## Exercise objective
Say how many lines in the records include the string "gripper", adding no other words.

(Records drawn from a dataset)
===

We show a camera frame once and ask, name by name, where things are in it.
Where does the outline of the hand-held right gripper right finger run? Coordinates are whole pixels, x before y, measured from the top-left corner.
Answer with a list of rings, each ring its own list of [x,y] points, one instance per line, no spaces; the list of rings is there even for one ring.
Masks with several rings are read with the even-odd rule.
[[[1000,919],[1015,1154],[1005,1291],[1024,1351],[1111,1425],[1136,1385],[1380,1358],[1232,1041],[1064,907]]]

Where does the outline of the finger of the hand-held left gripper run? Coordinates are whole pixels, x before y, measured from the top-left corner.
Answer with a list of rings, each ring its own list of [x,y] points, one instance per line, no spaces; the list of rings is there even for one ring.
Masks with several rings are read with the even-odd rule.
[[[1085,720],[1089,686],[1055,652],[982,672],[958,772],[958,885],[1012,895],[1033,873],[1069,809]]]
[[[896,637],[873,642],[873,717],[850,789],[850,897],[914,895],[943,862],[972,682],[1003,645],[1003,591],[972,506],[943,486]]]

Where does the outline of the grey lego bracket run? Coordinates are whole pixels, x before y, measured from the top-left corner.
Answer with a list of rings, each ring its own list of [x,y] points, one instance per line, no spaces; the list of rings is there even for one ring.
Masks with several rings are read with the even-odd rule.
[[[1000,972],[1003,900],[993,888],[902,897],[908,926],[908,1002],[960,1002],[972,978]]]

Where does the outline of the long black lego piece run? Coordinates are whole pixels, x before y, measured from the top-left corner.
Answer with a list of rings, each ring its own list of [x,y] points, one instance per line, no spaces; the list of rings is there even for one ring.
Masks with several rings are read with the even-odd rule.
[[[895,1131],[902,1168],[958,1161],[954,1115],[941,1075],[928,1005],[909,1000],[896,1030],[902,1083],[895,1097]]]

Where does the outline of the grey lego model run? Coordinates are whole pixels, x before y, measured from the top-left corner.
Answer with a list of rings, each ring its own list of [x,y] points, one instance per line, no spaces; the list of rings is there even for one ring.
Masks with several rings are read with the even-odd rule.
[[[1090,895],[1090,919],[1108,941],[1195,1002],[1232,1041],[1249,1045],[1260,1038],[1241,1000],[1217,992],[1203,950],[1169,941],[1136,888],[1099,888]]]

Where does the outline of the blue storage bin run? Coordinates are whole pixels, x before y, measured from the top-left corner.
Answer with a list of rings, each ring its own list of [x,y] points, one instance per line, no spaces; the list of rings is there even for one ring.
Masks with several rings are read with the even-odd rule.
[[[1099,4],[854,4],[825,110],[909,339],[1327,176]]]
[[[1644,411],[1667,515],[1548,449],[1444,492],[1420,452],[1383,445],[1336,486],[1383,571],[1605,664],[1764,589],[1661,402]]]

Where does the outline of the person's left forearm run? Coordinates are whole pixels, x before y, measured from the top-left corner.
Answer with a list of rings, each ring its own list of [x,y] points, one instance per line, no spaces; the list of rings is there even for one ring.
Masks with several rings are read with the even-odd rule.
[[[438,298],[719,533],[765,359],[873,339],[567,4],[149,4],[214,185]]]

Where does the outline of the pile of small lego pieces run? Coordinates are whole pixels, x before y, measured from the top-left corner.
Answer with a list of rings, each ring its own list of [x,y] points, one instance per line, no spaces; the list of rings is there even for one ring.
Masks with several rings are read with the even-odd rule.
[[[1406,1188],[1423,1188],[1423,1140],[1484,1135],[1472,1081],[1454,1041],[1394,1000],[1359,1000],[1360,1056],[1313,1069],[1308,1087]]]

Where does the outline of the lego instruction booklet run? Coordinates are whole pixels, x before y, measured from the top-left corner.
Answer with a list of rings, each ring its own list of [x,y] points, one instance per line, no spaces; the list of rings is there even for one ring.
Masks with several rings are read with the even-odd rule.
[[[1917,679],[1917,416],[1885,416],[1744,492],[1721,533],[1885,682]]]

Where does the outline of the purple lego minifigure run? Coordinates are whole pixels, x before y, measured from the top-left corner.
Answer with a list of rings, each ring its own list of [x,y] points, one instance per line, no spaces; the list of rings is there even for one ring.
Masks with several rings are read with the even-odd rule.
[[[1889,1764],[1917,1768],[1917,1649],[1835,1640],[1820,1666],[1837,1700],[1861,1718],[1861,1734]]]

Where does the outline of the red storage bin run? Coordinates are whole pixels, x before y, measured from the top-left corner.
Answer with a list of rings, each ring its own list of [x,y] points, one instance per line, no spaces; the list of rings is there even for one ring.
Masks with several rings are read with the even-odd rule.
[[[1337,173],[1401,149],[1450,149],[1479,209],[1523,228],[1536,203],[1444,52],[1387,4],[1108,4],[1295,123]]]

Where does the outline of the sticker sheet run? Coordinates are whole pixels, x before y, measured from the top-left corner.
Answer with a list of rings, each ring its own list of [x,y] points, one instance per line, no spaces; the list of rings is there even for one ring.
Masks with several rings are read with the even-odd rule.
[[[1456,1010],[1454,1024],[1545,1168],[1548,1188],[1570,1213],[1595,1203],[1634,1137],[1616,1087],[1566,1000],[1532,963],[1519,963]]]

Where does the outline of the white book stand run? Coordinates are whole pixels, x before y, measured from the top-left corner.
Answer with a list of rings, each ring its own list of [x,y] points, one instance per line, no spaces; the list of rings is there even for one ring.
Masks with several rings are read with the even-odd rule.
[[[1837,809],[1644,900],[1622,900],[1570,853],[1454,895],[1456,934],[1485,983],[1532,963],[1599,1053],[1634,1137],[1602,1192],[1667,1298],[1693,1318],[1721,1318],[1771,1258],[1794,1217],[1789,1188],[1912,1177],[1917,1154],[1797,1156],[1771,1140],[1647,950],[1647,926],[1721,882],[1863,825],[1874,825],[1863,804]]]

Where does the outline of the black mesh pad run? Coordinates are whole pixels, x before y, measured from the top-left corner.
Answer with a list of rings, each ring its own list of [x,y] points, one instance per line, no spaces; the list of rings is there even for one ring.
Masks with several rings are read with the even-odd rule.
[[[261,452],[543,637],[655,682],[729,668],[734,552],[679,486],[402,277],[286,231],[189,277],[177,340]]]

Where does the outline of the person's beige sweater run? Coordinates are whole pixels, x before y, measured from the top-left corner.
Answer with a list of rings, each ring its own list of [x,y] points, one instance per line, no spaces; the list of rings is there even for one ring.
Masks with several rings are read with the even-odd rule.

===

## Solution to this problem
2